New York, Feb 6, 2026, 20:05 (EST) — The market has closed.
- Snowflake shares jumped roughly 7.5% Friday, ending a three-day losing streak.
- The company’s been touting stricter “governed” AI tools lately, as investors weigh if these new models actually boost—or just squeeze—software budgets.
- All eyes on Feb. 25, when Snowflake drops its quarterly numbers.
Shares of Snowflake Inc (SNOW) jumped 7.5% Friday, closing at $168.43. The move followed a tough week that had seen the cloud data firm’s stock slide for several days.
This rebound is notable—software stocks have been on edge, and Snowflake is right at the center of the action. With fresh AI models and “agents” on the scene, worries are back: certain enterprise apps could get pinched, while more dollars move into data and infrastructure.

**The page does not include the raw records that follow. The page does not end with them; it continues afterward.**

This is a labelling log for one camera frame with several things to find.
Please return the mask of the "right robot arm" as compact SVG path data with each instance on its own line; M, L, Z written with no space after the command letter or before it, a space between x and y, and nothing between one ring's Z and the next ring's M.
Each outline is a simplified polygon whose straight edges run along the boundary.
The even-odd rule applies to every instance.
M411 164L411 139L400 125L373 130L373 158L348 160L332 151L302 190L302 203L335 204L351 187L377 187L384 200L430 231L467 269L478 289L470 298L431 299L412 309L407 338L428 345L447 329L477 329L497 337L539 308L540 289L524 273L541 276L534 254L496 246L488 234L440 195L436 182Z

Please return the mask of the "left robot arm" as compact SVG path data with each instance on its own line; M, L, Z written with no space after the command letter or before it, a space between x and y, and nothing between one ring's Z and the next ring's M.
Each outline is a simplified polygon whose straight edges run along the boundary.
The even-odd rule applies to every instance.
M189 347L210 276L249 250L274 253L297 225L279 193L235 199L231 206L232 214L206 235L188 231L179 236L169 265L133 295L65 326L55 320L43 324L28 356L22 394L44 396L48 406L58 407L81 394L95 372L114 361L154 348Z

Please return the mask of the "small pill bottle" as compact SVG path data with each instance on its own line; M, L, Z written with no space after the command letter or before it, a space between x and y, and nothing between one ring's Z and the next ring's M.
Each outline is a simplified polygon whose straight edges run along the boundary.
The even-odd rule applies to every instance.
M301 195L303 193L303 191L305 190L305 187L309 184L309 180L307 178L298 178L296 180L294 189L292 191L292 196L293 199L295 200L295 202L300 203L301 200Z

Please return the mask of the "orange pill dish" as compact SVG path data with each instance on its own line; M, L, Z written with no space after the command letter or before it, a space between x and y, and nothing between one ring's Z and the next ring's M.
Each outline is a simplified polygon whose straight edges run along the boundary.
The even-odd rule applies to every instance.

Snowflake’s stock is particularly twitchy, thanks to its pay-as-you-go setup. Usage can surge or drop fast—big projects kick in, or they freeze. Earnings are coming up later this month, and investors are puzzling over whether AI is actually driving up usage, or simply shifting what customers spend on. 1
Snowflake announced Feb. 5 that Anthropic’s Claude Opus 4.6 is now live on Snowflake Cortex AI, its feature for deploying large language models on secure enterprise data. Users can run text and code generation directly through Cortex AI. 2
Friday’s bounce offered some relief, but the stock remains roughly 12% lower since Feb. 2. Shares tumbled from $190.68 to $156.71 in just three sessions, then managed to recover part of those losses. 3
Thursday’s reveal of Anthropic’s improved Claude model gave software stocks another jolt, fueling persistent worries that AI could sideline the old guard. “The goal,” Anthropic’s Scott White said, “was to connect AI to existing tools to get more value out of those tools.” 4
Snowflake CEO Sridhar Ramaswamy is making a case for governance, saying that eye-catching coding agents don’t hold up in regulated environments. “Coding agents tend to break down when they’re introduced to complex enterprise constraints like regulated data, fine-grained access controls, and audit requirements,” he told Fast Company. 5
Investors are focused on one thing: whether Snowflake’s AI features actually drive more usage on the platform—without slashing prices too deeply. The stock’s been acting as a real-time gauge of that bet.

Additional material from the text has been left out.